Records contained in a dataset

*** Block opens ***

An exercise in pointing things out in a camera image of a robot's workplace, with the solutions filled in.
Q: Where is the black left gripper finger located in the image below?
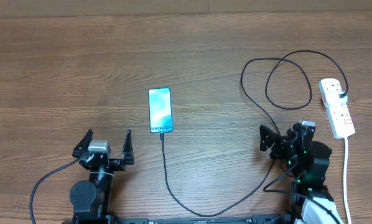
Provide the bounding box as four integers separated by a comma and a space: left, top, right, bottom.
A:
122, 129, 134, 164
72, 129, 93, 157

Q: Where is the white power strip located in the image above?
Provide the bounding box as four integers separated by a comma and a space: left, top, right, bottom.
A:
319, 78, 355, 139

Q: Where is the black charger cable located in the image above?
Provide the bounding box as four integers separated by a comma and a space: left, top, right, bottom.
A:
159, 50, 350, 218

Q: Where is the blue Galaxy smartphone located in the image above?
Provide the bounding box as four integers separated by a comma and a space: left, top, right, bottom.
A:
148, 88, 173, 133

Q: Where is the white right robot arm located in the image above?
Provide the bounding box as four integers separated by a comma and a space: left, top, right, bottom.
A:
259, 120, 343, 223

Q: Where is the white charger plug adapter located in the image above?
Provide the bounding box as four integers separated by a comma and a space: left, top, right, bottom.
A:
322, 90, 348, 108

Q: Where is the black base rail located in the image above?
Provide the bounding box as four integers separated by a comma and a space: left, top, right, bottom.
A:
62, 215, 282, 224

*** Block closes ***

## TASK INSTRUCTIONS
The lines beginning with the one that holds "Q: Where is the white charger" and ending with the last line of the data above are to be reproduced exactly, and nothing else.

## RESPONSE FOR THIS EXERCISE
Q: Where is the white charger plug adapter located in the image above?
Provide the bounding box as four integers separated by a comma and a space: left, top, right, bottom.
A:
322, 90, 348, 108

Q: Where is the black base rail located in the image above?
Provide the bounding box as four integers separated by a comma and a space: left, top, right, bottom.
A:
62, 215, 282, 224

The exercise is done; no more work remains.